It was my first solo day of volunteering. Holy shit... I'll keep going, but for the most part, it's so hard...so, so hard (that's what she said). Really, I saw something really disturbing and wouldn't even feel right talking about it. Heartbreaking. This type of volunteering isn't what I had in mind, when I started. Hopefully, I can learn to deal with this better.

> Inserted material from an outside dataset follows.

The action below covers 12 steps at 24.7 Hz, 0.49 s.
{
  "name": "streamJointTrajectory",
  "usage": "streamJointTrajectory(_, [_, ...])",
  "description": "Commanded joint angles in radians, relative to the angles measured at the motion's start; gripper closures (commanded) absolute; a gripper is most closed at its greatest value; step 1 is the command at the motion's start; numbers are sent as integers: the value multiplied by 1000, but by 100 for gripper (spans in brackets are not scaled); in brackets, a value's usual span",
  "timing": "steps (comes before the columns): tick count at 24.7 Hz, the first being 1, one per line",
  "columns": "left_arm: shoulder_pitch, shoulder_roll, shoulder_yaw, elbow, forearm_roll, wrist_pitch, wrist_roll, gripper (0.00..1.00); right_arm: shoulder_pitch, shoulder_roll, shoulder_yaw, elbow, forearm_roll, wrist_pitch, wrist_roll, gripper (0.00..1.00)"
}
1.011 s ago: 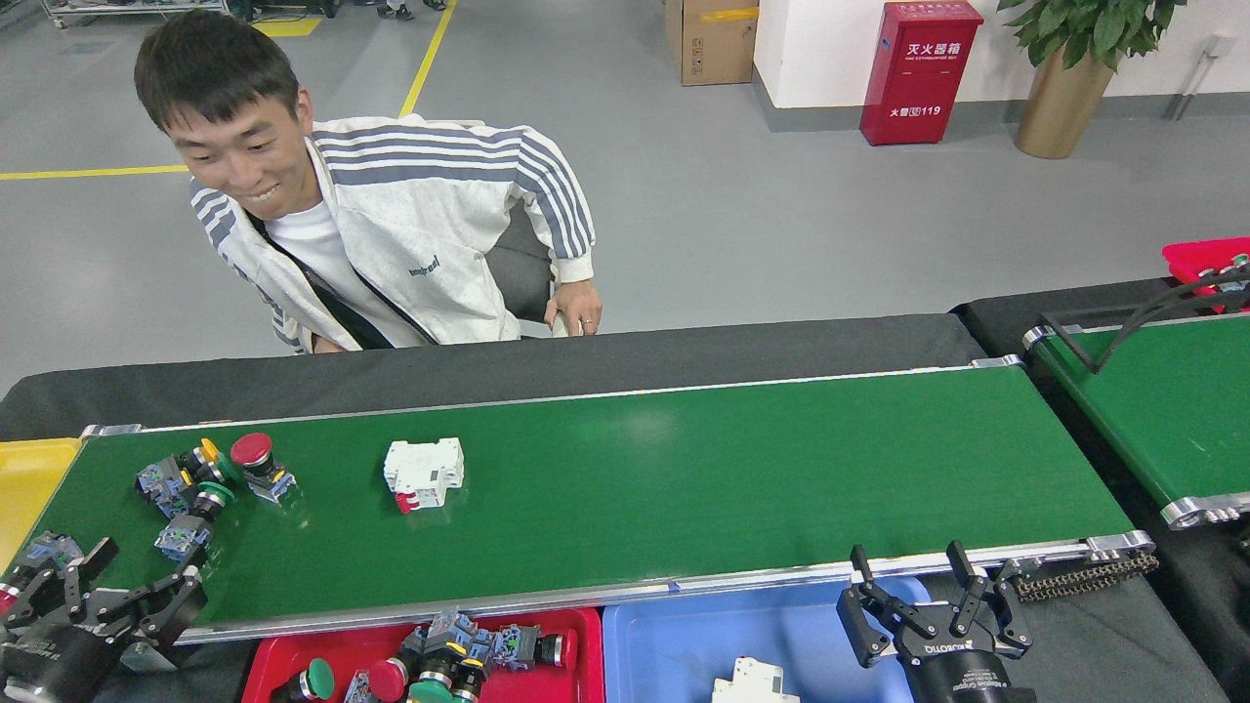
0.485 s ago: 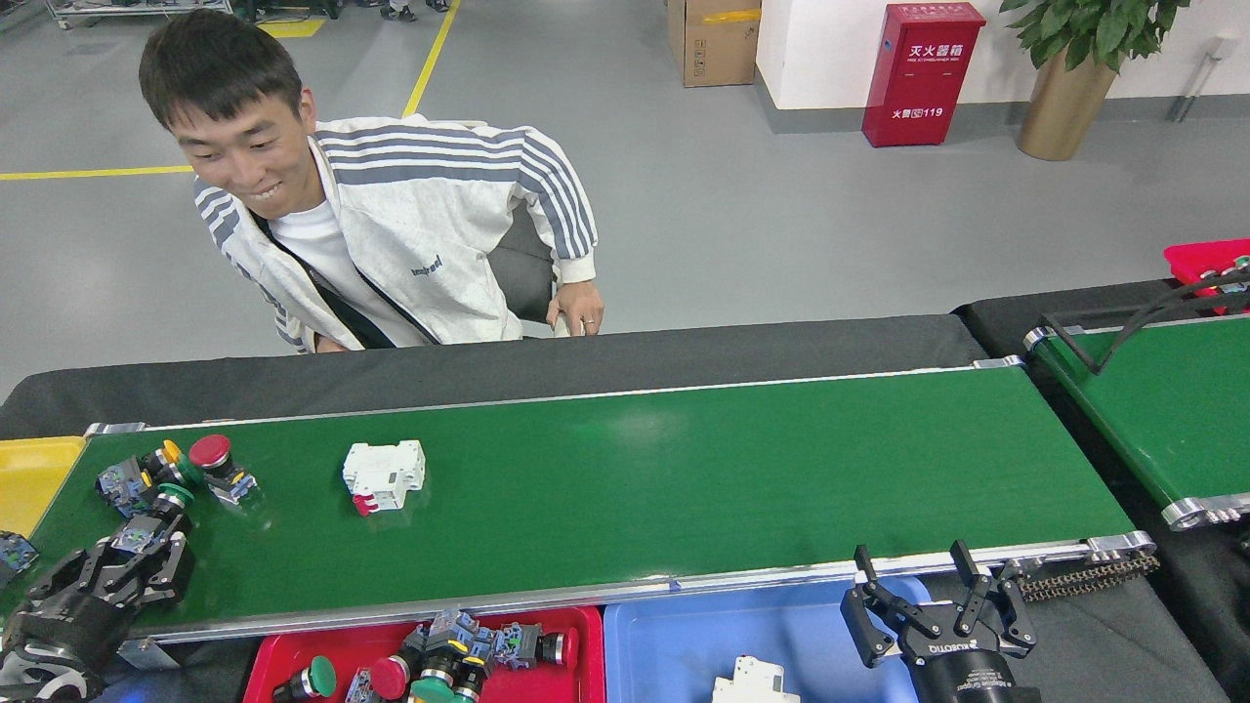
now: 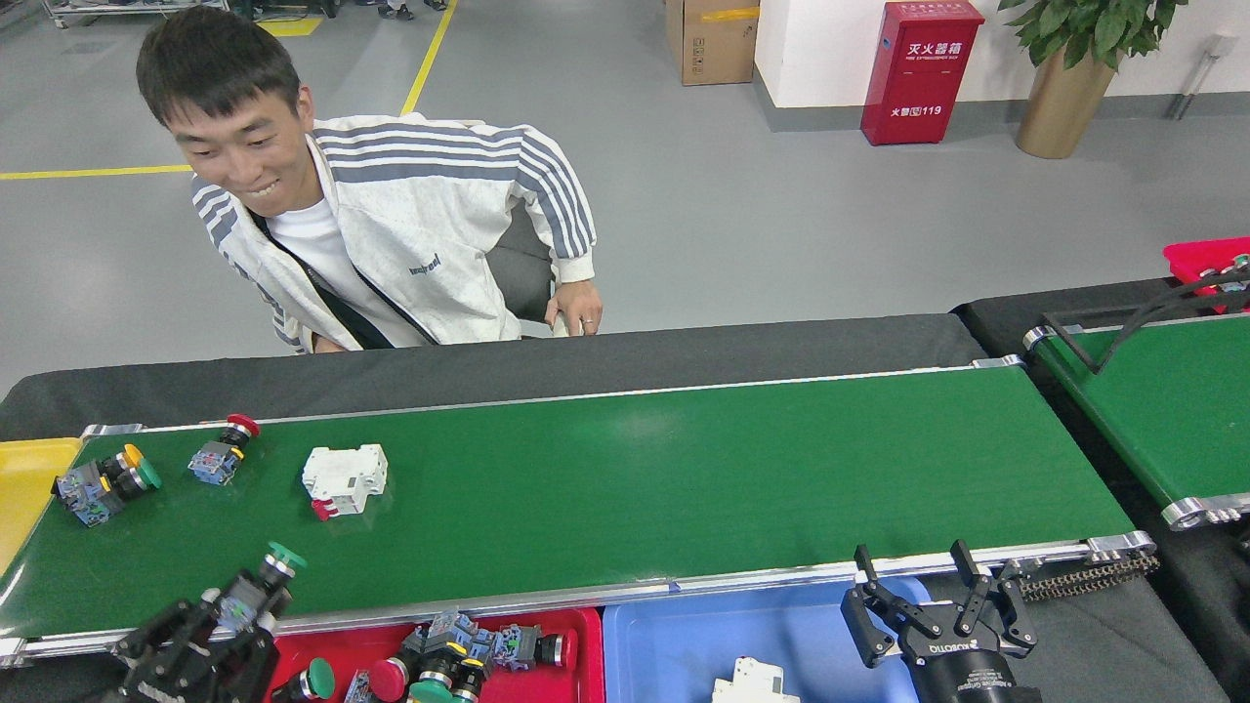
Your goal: Pick switch part from conveyor to tray
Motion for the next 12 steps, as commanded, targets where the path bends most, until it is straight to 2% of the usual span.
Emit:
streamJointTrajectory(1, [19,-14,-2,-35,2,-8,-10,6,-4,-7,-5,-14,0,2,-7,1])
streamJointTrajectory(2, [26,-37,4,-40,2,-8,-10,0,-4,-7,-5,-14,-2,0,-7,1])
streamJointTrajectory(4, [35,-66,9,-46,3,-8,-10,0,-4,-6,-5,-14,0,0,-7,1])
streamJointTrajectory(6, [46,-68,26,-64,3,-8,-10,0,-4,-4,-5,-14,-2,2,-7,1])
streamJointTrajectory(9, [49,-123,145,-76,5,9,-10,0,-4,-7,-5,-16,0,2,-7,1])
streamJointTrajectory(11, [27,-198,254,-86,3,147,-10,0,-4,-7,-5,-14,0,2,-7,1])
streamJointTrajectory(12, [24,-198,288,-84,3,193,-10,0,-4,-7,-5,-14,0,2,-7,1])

Well, Ryno didn't make either team in basketball. I'm so devastated for him. I truly am heartbroken... He's handling it fairly well. He's even stated he would like to be the team manager. He's hoping that would help him make the team next year. Brian's not to keen on the idea, but I really like it. I love that he still wants to be involved. Plus, it's still being part of a team. I really think of that as a positive. I took him to McDonald's (I know...sending a terrible message) tonight to help lighten his mood. I'm glad we were able to do that together. I totally shit the bed though, as I had a filet-o-fish meal. Let me tell you, that sandwich tasted like shit. It was dumb. I shouldn't have done it, but it's now in the past. Yep. I'm still a stress eater....but I'm aware of it, and want better for myself, which is a huge fucking step from the disaster I can be.
Tomorrow is going to be a good, busy day. I'm ready for the weekend! Happy Friday to you all. Hope you are able to make the most out of your Friday! Let's all try not to shit the bed, too much.